# Paso 2

folds <- createFolds(data$DEATH_EVENT,k=5)
entrenamiento <- data_norm[-folds[[5]],]
prueba        <- data_norm[folds[[5]],]

# Etiquetas
entrenamiento_labels <- data$DEATH_EVENT[-folds[[5]]]
prueba_labels        <- data$DEATH_EVENT[folds[[5]]]

# Paso 3: Aplicar método K-NN

train.kknn(entrenamiento_labels ~., data =entrenamiento, kmax = 50 )

## 
## Call:
## train.kknn(formula = entrenamiento_labels ~ ., data = entrenamiento,     kmax = 50)
## 
## Type of response variable: nominal
## Minimal misclassification: 0.2301255
## Best kernel: optimal
## Best k: 20

prediccion <- knn(entrenamiento,prueba, cl = entrenamiento_labels, k = 47)
confusionMatrix(data = prediccion, reference = prueba_labels)

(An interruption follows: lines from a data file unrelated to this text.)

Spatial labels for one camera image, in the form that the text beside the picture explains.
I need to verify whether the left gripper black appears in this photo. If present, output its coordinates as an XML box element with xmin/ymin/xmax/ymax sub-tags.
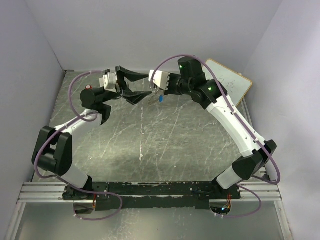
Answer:
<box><xmin>104</xmin><ymin>66</ymin><xmax>153</xmax><ymax>106</ymax></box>

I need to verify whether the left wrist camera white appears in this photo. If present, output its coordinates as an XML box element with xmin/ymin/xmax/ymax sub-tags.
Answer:
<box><xmin>99</xmin><ymin>69</ymin><xmax>117</xmax><ymax>92</ymax></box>

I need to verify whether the aluminium rail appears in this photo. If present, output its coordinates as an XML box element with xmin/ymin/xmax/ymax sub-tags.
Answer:
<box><xmin>17</xmin><ymin>181</ymin><xmax>282</xmax><ymax>203</ymax></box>

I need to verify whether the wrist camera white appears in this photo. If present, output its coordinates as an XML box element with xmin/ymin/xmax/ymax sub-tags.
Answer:
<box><xmin>153</xmin><ymin>70</ymin><xmax>170</xmax><ymax>91</ymax></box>
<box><xmin>99</xmin><ymin>69</ymin><xmax>117</xmax><ymax>92</ymax></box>

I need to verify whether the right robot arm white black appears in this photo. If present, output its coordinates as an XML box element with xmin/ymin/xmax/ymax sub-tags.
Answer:
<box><xmin>149</xmin><ymin>55</ymin><xmax>277</xmax><ymax>199</ymax></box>

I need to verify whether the blue key tag with key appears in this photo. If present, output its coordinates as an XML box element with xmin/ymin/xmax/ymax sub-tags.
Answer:
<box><xmin>158</xmin><ymin>94</ymin><xmax>164</xmax><ymax>103</ymax></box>

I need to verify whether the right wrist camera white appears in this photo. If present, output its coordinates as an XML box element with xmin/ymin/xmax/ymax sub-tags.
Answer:
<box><xmin>153</xmin><ymin>70</ymin><xmax>170</xmax><ymax>91</ymax></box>

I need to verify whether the whiteboard with yellow frame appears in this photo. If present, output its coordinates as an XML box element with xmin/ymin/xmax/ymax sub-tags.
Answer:
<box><xmin>205</xmin><ymin>59</ymin><xmax>253</xmax><ymax>106</ymax></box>

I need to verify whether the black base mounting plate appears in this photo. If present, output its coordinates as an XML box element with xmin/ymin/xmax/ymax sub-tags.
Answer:
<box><xmin>62</xmin><ymin>181</ymin><xmax>242</xmax><ymax>212</ymax></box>

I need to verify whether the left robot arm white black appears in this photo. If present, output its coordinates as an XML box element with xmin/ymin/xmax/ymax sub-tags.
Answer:
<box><xmin>31</xmin><ymin>66</ymin><xmax>151</xmax><ymax>200</ymax></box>

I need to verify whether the metal disc keyring holder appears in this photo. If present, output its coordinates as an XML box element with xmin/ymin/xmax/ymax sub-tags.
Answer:
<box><xmin>148</xmin><ymin>87</ymin><xmax>163</xmax><ymax>106</ymax></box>

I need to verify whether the red black stamp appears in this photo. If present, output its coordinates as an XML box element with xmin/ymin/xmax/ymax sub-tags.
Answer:
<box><xmin>85</xmin><ymin>85</ymin><xmax>93</xmax><ymax>90</ymax></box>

## Confusion Matrix and Statistics
## 
##           Reference
## Prediction Vivo Muerto
##     Vivo     40     19
##     Muerto    0      1
##                                           
##                Accuracy : 0.6833          
##                  95% CI : (0.5504, 0.7974)
##     No Information Rate : 0.6667          
##     P-Value [Acc > NIR] : 0.4516          
##                                           
##                   Kappa : 0.0656          
##                                           
##  Mcnemar's Test P-Value : 3.636e-05       
##                                           
##             Sensitivity : 1.0000          
##             Specificity : 0.0500          
##          Pos Pred Value : 0.6780          
##          Neg Pred Value : 1.0000          
##              Prevalence : 0.6667          
##          Detection Rate : 0.6667          
##    Detection Prevalence : 0.9833          
##       Balanced Accuracy : 0.5250          
##                                           
##        'Positive' Class : Vivo            
##

# Paso 4

exactitud <- numeric(length = 5)

for(i in 1:5){
  # Definir conjuntos entrenamiento y prueba según el fold actual
  prueba        <- data_norm[folds[[i]],]
  entrenamiento <- data_norm[-folds[[i]],]
  
  # Etiquetas
  entrenamiento_labels <- data$DEATH_EVENT[-folds[[i]]]
  prueba_labels        <- data$DEATH_EVENT[folds[[i]]]
  
  pred_knn <- knn(entrenamiento,prueba, cl= entrenamiento_labels, k = 47)
  
  # Evaluar exactitud del modelo en cada fold
  cm <- confusionMatrix(pred_knn, prueba_labels)
  exactitud[i] <- cm$overall["Accuracy"]
  
  # Mostrar resultado del fold
  cat("Fold", i, "- Exactitud:", exactitud[i], "\n")
}

## Fold 1 - Exactitud: 0.6779661 
## Fold 2 - Exactitud: 0.6833333 
## Fold 3 - Exactitud: 0.6833333 
## Fold 4 - Exactitud: 0.6833333 
## Fold 5 - Exactitud: 0.6833333

Exactitud_promedio <- round(mean(exactitud),4)*100
paste("Exactitud_promedio: ",Exactitud_promedio,"%",sep="")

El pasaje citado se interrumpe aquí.